Request parameters introduced :

url used to request URL, this is a must-parameters, other parameters are optional.
To transmit data, must pass bytes (byte stream) type. If it is a dictionary, you can use urllib.parse module in the urlencode () code.
headers is a dictionary, it is the request header, we can directly configuration when the headers parameter configuration request may be a request by invoking the instance add_header () method of adding. Adding usage is most common request header by modifying the User-Agent to disguise the browser
origin_req_host refers host name or IP address of the requesting party.
unverifiable indicates that this request is not validated, the default is False, meaning that the user does not have sufficient permissions to select a result of receiving this request. For example, we request an HTML document in the picture, but we do not have automatic permission to crawl image, then the value of unverifiable is True`.
method is a string, the method used for indicating a request, such as GET, POST, and PUT like.

There are many websites in order to prevent the program from the website crawlers crawl the site causing paralysis, will need to carry some headers to access the header information.

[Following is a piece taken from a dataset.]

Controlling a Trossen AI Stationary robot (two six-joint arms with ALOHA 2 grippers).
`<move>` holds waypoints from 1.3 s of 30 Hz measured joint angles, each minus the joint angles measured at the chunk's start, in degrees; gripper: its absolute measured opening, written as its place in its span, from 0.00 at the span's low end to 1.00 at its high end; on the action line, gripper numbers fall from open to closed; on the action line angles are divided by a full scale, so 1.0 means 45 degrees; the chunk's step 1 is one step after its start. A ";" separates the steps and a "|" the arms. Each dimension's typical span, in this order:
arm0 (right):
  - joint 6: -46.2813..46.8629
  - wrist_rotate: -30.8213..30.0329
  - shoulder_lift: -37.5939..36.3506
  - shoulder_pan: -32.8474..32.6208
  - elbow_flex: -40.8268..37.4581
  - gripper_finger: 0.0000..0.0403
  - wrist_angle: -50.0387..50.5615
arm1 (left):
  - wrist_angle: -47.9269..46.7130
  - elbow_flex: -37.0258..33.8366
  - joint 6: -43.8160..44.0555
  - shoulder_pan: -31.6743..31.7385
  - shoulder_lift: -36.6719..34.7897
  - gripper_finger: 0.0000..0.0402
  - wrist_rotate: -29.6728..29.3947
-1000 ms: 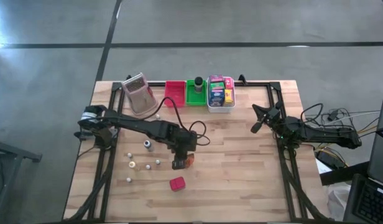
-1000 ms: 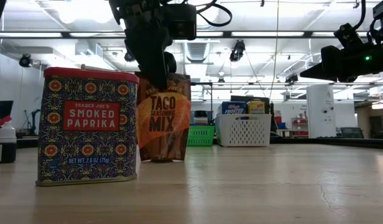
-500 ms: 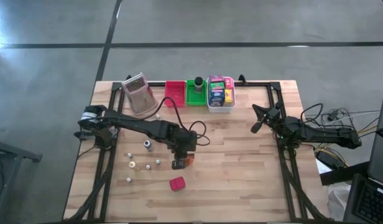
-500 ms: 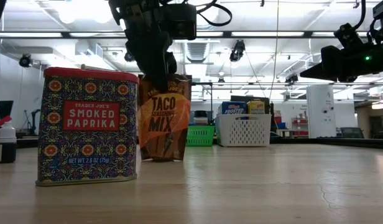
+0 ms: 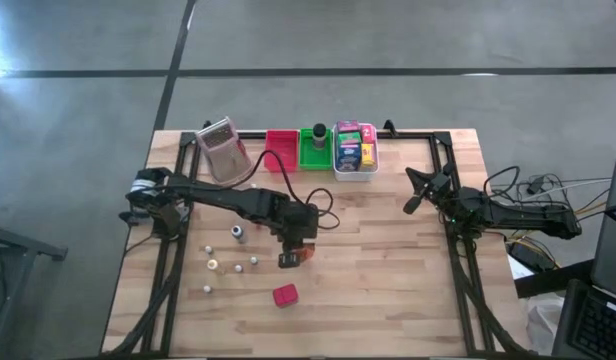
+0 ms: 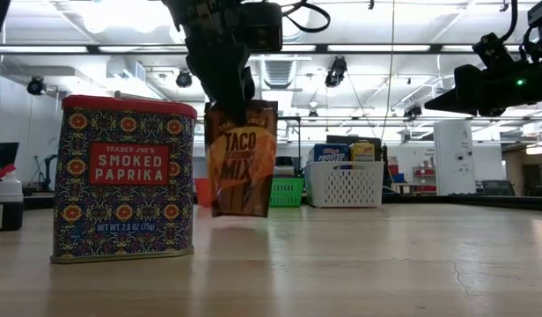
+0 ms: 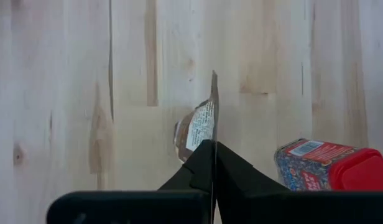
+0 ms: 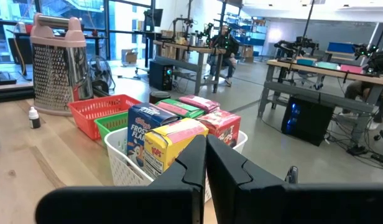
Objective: Pick & Place Kitchen Items
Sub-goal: Put the orange seasoning pack into the green bin
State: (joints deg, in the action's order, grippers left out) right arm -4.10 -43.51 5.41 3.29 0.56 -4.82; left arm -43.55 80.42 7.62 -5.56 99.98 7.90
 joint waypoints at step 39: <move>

Headers to add two methods as follows:

method 1:

from urllib import request, parse

url = 'http://httpbin.org/post'
headers = {
    'User-Agent': 'Mozilla/4.0 (compatible; MSIE 5.5; Windows NT)',
    'Host': 'httpbin.org'
}
dict = {
    'name': 'alex'
}
data = bytes(parse.urlencode(dict), encoding='utf8')
req = request.Request(url=url, data=data, headers=headers, method='POST')
response = request.urlopen(req)
print(response.read().decode('utf-8'))

Method 2:

from urllib import request, parse

url = 'http://httpbin.org/post'
dict = {
    'name': 'Germey'
}
data = bytes(parse.urlencode(dict), encoding='utf8')
req = request.Request(url=url, data=data, method='POST')
req.add_header('User-Agent', 'Mozilla/4.0 (compatible; MSIE 5.5; Windows NT)')
response = request.urlopen(req)
print(response.read().decode('utf-8'))

- Handler Processor

urllib.request module in the BaseHandler class, which is the parent of all the other Handler class.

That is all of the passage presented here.